Member of the Public Service Commission of Wisconsin
- In office April 13, 1956 – March 1, 1975
- Governor: Walter J. Kohler Jr.; Vernon W. Thomson; Gaylord Nelson; John W. Reynolds Jr.; Warren P. Knowles; Patrick Lucey;
- Preceded by: James R. Durfee
- Succeeded by: Matthew Holden

Member of the Wisconsin Senate from the 28th district
- In office January 3, 1949 – April 13, 1956
- Preceded by: George H. Hipke
- Succeeded by: Davis A. Donnelly

Member of the Wisconsin State Assembly from Chippewa County
- In office January 1941 – January 1947
- Preceded by: George H. Hipke
- Succeeded by: Sylvia H. Raihle

Personal details
- Born: Arthur Leonard Padrutt September 26, 1917 Huron, South Dakota, U.S.
- Died: April 4, 1992 (aged 74) Madison, Wisconsin, U.S.
- Party: Progressive (until 1956); Republican (after 1956);
- Spouse: Lorraine Hickox
- Education: Eau Claire State Teachers College; University of Wisconsin;

= Arthur L. Padrutt =

American politician

Arthur Leonard Padrutt (September 26, 1917 - April 4, 1992) was a politician in Wisconsin.

==Biography==
Padrutt was born on September 26, 1917, in Huron, South Dakota.
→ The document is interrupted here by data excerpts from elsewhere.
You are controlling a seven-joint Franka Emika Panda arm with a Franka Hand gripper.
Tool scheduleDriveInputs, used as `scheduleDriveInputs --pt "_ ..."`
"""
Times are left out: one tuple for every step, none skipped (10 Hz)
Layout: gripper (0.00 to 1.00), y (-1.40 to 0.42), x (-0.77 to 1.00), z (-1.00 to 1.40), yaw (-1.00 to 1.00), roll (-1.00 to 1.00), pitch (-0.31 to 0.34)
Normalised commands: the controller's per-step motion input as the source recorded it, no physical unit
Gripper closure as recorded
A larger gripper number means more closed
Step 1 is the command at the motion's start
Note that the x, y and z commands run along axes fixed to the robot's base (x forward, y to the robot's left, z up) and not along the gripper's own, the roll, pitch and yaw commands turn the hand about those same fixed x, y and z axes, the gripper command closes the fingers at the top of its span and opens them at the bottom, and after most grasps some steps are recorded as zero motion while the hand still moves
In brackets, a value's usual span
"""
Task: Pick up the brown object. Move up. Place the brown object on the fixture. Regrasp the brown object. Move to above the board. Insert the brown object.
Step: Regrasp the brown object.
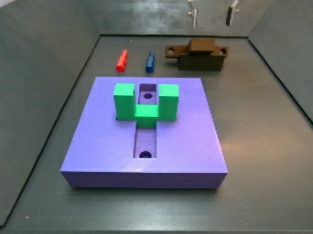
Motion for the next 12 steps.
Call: scheduleDriveInputs --pt "0.00 -0.19 0.01 0.03 0.10 1.00 0.000" --pt "0.00 -0.25 0.11 0.03 0.00 1.00 0.071" --pt "0.00 -0.11 0.00 0.13 -0.25 1.00 0.349" --pt "0.00 -0.05 -0.03 0.16 -0.31 1.00 0.431" --pt "0.00 -0.04 -0.05 0.16 -0.33 1.00 0.449" --pt "0.00 -0.02 -0.07 0.15 -0.35 1.00 0.469" --pt "0.00 -0.08 -0.04 0.09 -0.36 1.00 0.514" --pt "0.00 -0.32 0.00 -0.09 -0.33 0.86 0.463" --pt "0.00 -0.44 0.00 -0.28 -0.23 0.83 0.311" --pt "0.00 -0.24 0.06 -0.34 -0.05 0.48 0.000" --pt "0.00 -0.11 0.03 0.00 0.00 0.36 0.069" --pt "0.00 0.00 0.06 0.00 0.00 0.00 0.000"
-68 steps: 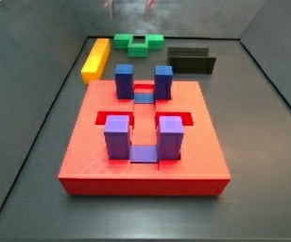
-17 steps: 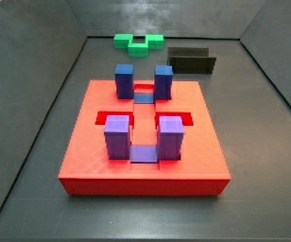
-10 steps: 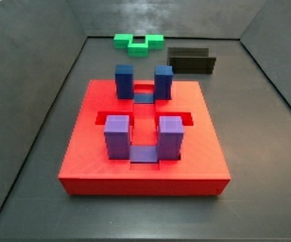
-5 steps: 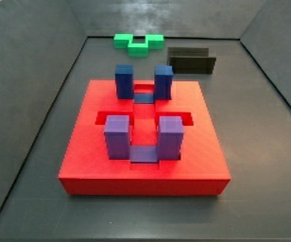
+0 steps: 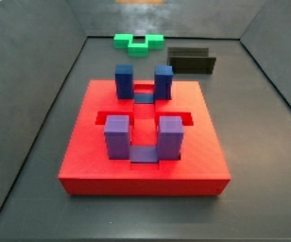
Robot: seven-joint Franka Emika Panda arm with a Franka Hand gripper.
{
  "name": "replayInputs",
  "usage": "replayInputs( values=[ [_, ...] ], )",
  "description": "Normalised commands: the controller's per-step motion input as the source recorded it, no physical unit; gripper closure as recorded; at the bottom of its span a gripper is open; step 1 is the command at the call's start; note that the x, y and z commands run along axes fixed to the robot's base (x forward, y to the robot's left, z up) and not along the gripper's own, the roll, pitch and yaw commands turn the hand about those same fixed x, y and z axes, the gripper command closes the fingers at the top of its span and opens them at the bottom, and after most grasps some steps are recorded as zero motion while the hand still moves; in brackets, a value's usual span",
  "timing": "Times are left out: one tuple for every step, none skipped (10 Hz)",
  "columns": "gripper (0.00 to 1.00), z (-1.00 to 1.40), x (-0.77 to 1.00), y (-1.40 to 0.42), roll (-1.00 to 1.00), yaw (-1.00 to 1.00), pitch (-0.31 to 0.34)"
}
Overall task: Pick up the yellow object. Move up. Move to above the board. Insert the yellow object.
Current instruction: Insert the yellow object.
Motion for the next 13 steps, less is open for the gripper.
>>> replayInputs(
  values=[
    [1.0, -0.7, 0.27, -0.22, 0.06, 0.13, -0.24],
    [1.0, -0.71, 0.29, -0.05, 0.02, 0.14, -0.221],
    [1.0, -0.66, 0.24, -0.11, 0.1, 0.03, -0.099],
    [1.0, -0.77, 0.12, -0.16, 0.11, 0.0, -0.126],
    [1.0, -0.8, 0.06, -0.21, 0.09, 0.0, -0.114],
    [1.0, -0.73, 0.0, -0.27, 0.11, 0.0, -0.037],
    [1.0, -0.58, -0.05, -0.3, 0.14, 0.0, 0.0],
    [1.0, -0.52, -0.1, -0.14, 0.17, 0.0, 0.0],
    [1.0, -0.51, -0.08, 0.0, 0.18, 0.0, 0.019],
    [1.0, -0.53, -0.22, 0.07, 0.14, 0.0, 0.0],
    [1.0, -0.5, -0.15, 0.12, 0.13, -0.01, 0.0],
    [1.0, -0.45, -0.12, 0.1, 0.12, 0.0, 0.0],
    [1.0, -0.37, -0.11, 0.06, 0.06, 0.0, 0.0]
  ],
)
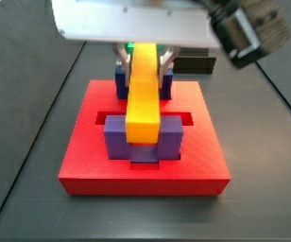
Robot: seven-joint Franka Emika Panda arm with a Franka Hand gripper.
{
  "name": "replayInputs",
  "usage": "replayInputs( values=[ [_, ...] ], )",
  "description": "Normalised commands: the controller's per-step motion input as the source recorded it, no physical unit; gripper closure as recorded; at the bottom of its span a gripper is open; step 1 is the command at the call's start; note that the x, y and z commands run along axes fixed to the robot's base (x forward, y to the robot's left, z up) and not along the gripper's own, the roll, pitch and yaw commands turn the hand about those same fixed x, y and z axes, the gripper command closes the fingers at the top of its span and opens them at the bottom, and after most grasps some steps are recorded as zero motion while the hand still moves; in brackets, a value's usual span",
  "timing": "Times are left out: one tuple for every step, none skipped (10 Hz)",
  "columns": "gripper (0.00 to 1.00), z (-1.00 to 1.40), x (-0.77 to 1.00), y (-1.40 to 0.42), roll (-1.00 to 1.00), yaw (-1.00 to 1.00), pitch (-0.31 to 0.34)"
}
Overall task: Pick up the yellow object. Move up. Move to above the board. Insert the yellow object.
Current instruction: Insert the yellow object.
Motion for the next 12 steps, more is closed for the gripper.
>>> replayInputs(
  values=[
    [1.0, -0.32, 0.0, 0.0, 0.06, 0.0, 0.0],
    [1.0, -0.22, 0.0, 0.0, 0.06, 0.0, 0.0],
    [1.0, -0.19, 0.0, -0.03, 0.07, 0.01, 0.0],
    [1.0, -0.2, 0.0, -0.08, 0.04, 0.0, 0.0],
    [1.0, -0.29, 0.03, -0.15, 0.0, 0.0, 0.0],
    [1.0, -0.36, 0.0, -0.13, 0.0, 0.0, -0.05],
    [1.0, -0.28, 0.0, -0.08, 0.0, 0.0, 0.0],
    [1.0, -0.27, 0.07, -0.03, 0.12, 0.0, 0.006],
    [1.0, -0.32, 0.08, 0.0, 0.19, 0.0, 0.019],
    [1.0, -0.34, 0.15, 0.0, 0.23, 0.03, 0.031],
    [1.0, -0.35, 0.12, 0.0, 0.25, 0.03, 0.034],
    [1.0, -0.34, 0.17, -0.05, 0.21, 0.04, 0.043]
  ],
)
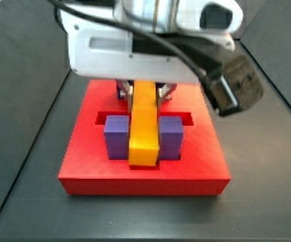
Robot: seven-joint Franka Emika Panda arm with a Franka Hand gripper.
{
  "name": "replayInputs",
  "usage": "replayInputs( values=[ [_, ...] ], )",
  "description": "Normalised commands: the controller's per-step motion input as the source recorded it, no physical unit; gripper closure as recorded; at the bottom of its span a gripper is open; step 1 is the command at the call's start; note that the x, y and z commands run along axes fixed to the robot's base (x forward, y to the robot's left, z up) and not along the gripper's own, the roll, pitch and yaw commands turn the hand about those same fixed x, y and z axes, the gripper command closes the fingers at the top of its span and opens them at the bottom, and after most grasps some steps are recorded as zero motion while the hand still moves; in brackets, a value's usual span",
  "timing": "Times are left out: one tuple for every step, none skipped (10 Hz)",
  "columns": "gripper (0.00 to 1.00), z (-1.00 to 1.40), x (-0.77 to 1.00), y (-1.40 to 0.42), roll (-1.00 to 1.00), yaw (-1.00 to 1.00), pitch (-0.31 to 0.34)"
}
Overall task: Pick up the yellow object. Move up. Move to above the board. Insert the yellow object.
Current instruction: Insert the yellow object.
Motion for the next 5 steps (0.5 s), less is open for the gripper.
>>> replayInputs(
  values=[
    [1.0, -0.22, 0.35, -0.24, 0.29, 0.12, 0.087],
    [1.0, -0.22, 0.28, -0.3, 0.28, 0.11, 0.087],
    [1.0, -0.26, 0.12, -0.25, 0.19, 0.05, 0.044],
    [1.0, -0.05, 0.0, -0.13, 0.04, 0.0, 0.024],
    [1.0, -0.09, -0.03, 0.0, 0.0, 0.0, 0.01]
  ],
)
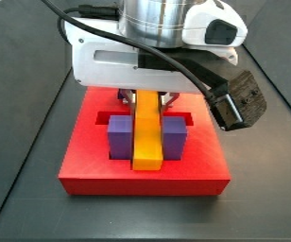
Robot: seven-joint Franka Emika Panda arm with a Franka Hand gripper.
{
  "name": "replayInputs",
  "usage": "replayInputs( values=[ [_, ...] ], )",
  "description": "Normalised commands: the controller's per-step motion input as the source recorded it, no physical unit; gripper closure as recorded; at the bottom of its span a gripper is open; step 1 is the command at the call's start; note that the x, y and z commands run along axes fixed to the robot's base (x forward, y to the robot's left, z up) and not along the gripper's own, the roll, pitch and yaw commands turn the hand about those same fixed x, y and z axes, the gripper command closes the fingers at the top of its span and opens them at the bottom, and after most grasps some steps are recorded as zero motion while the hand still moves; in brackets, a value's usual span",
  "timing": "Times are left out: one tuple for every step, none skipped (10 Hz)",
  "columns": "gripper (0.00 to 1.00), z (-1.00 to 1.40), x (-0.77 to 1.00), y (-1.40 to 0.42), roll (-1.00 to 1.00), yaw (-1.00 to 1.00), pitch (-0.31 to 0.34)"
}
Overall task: Pick up the yellow object. Move up. Move to above the board. Insert the yellow object.
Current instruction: Insert the yellow object.
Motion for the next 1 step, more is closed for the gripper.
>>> replayInputs(
  values=[
    [1.0, -0.07, -0.12, 0.0, 0.0, 0.01, 0.0]
  ],
)
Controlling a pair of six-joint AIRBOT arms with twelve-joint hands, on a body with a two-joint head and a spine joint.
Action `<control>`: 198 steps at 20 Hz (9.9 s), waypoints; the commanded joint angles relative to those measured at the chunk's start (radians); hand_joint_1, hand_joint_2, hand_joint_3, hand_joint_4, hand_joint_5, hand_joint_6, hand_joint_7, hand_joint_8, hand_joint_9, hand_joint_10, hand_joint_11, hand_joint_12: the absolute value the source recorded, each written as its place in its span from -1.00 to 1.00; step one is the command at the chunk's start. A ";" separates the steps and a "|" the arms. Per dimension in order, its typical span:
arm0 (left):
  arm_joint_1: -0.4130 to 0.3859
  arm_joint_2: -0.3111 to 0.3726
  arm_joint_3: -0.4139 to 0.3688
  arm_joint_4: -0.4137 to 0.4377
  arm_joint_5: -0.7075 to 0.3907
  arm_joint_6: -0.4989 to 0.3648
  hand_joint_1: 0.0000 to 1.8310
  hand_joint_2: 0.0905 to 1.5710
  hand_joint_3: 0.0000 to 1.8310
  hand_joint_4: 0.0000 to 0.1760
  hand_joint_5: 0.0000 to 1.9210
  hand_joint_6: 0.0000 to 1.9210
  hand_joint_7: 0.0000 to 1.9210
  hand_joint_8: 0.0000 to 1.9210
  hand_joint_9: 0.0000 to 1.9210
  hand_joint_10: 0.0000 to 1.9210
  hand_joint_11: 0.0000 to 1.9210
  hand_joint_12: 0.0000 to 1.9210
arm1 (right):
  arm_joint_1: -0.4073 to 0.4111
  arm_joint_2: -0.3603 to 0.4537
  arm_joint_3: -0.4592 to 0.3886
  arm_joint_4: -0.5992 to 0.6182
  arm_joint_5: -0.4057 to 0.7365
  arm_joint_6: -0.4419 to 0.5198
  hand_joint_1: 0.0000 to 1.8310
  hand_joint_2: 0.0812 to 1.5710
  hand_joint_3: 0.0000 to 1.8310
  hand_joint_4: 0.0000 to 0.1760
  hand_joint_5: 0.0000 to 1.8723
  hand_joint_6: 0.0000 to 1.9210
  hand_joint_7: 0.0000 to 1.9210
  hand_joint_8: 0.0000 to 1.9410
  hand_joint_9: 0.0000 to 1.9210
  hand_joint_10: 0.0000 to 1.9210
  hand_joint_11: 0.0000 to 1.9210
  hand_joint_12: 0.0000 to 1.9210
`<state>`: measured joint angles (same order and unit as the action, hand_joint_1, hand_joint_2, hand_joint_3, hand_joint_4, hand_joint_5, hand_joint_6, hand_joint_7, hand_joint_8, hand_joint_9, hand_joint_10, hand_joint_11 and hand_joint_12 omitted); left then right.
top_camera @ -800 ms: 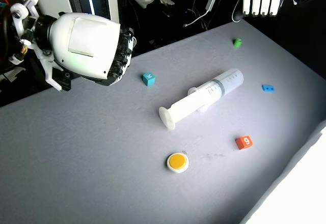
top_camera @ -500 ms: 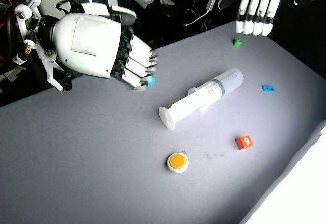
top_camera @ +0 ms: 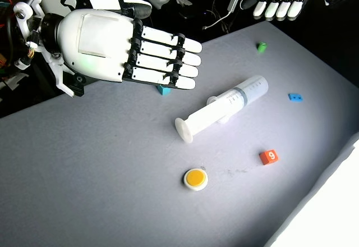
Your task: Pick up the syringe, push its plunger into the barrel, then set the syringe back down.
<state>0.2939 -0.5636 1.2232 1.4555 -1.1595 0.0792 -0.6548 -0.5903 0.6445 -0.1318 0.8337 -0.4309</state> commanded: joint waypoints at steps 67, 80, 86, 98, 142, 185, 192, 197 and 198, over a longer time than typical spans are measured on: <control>0.270 -0.402 -0.199 -0.871 1.377 -0.155 -0.03 0.26 -1.00 -1.00 -1.00 -1.00 -1.00 -1.00 -1.00 -1.00 -0.98 -0.97 | -0.077 -0.047 0.000 0.027 0.272 0.022 -1.00 0.51 -0.99 -1.00 -0.99 -1.00 -1.00 -1.00 -1.00 -1.00 -1.00 -1.00; 0.295 -0.411 -0.194 -0.871 1.358 -0.155 0.16 0.31 -1.00 -1.00 -0.38 -0.96 -0.26 -0.98 -0.28 -0.94 -0.76 0.13 | -0.077 -0.047 0.000 0.027 0.276 0.022 -1.00 0.50 -1.00 -1.00 -0.96 -0.99 -0.98 -0.99 -1.00 -1.00 -1.00 -1.00; 0.297 -0.404 -0.194 -0.871 1.354 -0.155 0.51 0.36 -1.00 -1.00 0.03 -0.15 0.10 0.01 -0.09 0.31 -0.36 0.54 | -0.077 -0.047 0.000 0.027 0.278 0.022 -1.00 0.50 -1.00 -1.00 -0.93 -0.99 -0.96 -0.99 -1.00 -1.00 -1.00 -1.00; 0.173 -0.294 -0.253 -0.917 1.311 -0.148 0.34 0.40 -1.00 -1.00 -0.04 0.05 0.04 0.14 -0.09 0.15 -0.42 0.54 | -0.077 -0.109 0.000 0.206 0.303 0.090 -1.00 0.50 -1.00 -1.00 -0.90 -0.99 -0.94 -0.99 -0.98 -1.00 -0.99 -1.00; -0.059 -0.122 -0.379 -1.051 1.299 -0.140 0.50 0.38 -1.00 -1.00 -0.04 0.11 0.10 -0.09 -0.12 0.32 -0.45 0.56 | 0.123 -0.469 -0.048 0.708 0.220 0.091 -1.00 0.48 -1.00 -1.00 -0.97 -1.00 -1.00 -1.00 -1.00 -1.00 -1.00 -1.00; -0.049 -0.129 -0.359 -1.037 1.299 -0.137 0.33 0.38 -1.00 -0.75 -0.01 0.09 0.07 0.01 -0.07 0.05 -0.47 0.63 | 0.094 -0.745 -0.054 0.655 0.197 0.064 -1.00 0.51 -1.00 -1.00 -0.95 -0.99 -0.97 -0.99 -1.00 -1.00 -1.00 -1.00; -0.047 -0.123 -0.359 -1.027 1.298 -0.136 0.49 0.40 -1.00 -1.00 -0.06 0.15 0.06 -0.04 -0.13 0.35 -0.46 0.58 | 0.098 -0.444 -0.058 0.627 0.228 0.156 -1.00 0.50 -1.00 -1.00 -0.97 -0.99 -0.99 -1.00 -1.00 -1.00 -1.00 -1.00; -0.040 -0.119 -0.361 -1.006 1.296 -0.136 0.50 0.39 -1.00 -1.00 -0.05 0.12 0.07 -0.04 -0.13 0.35 -0.46 0.59 | 0.101 -0.291 -0.062 0.549 0.183 0.165 -1.00 0.50 -1.00 -1.00 -0.96 -0.99 -0.98 -0.99 -1.00 -1.00 -1.00 -1.00; -0.037 -0.119 -0.361 -0.994 1.293 -0.136 0.49 0.40 -1.00 -1.00 -0.06 0.16 0.07 -0.06 -0.14 0.36 -0.47 0.59 | 0.095 -0.261 -0.062 0.514 0.162 0.167 -1.00 0.51 -1.00 -1.00 -0.97 -1.00 -0.99 -1.00 -1.00 -1.00 -1.00 -1.00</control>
<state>0.2668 -0.6880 0.8627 0.4549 0.2298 -0.0498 -0.5632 -0.8494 0.5873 0.4183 0.9089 -0.2760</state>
He later moved to Chippewa Falls, Wisconsin.

==Career==
Padrutt was a member of the Wisconsin State Assembly from 1943 to 1944. He was elected to the Wisconsin State Senate in 1948 and was re-elected in 1952. In 1953, he was a candidate for the United States House of Representatives from Wisconsin's 9th congressional district in a special election following the death of Merlin Hull. He lost to Lester Johnson. Additionally, Padrutt was a public service commissioner. He was a Republican. He attended the University of Wisconsin-Eau Claire.